Searching the material below, find each line that includes the word "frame", and copy it.

[[ INFORMATION SHOWN, beginning ]]

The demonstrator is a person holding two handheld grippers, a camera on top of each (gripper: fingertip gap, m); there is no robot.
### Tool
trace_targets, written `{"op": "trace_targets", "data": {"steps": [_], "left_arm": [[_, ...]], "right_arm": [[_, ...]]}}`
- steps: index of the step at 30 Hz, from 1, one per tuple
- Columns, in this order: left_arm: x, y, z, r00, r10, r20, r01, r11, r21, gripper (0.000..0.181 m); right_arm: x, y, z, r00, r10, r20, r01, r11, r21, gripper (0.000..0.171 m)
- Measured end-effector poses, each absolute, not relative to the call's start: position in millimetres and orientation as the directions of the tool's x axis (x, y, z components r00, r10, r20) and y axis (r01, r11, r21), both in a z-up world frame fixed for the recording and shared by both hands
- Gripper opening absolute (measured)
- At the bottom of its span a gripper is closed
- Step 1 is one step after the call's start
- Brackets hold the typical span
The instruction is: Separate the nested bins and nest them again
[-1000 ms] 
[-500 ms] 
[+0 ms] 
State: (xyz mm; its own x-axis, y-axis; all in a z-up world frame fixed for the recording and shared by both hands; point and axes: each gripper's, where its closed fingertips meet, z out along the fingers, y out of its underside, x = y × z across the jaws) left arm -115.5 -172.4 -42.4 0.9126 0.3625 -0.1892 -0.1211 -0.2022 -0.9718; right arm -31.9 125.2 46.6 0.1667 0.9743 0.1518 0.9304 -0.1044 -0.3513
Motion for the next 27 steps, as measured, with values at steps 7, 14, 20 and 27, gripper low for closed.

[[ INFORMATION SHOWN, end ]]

FINISHED EXERCISE >>
- Measured end-effector poses, each absolute, not relative to the call's start: position in millimetres and orientation as the directions of the tool's x axis (x, y, z components r00, r10, r20) and y axis (r01, r11, r21), both in a z-up world frame fixed for the recording and shared by both hands
State: (xyz mm; its own x-axis, y-axis; all in a z-up world frame fixed for the recording and shared by both hands; point and axes: each gripper's, where its closed fingertips meet, z out along the fingers, y out of its underside, x = y × z across the jaws) left arm -115.5 -172.4 -42.4 0.9126 0.3625 -0.1892 -0.1211 -0.2022 -0.9718; right arm -31.9 125.2 46.6 0.1667 0.9743 0.1518 0.9304 -0.1044 -0.3513

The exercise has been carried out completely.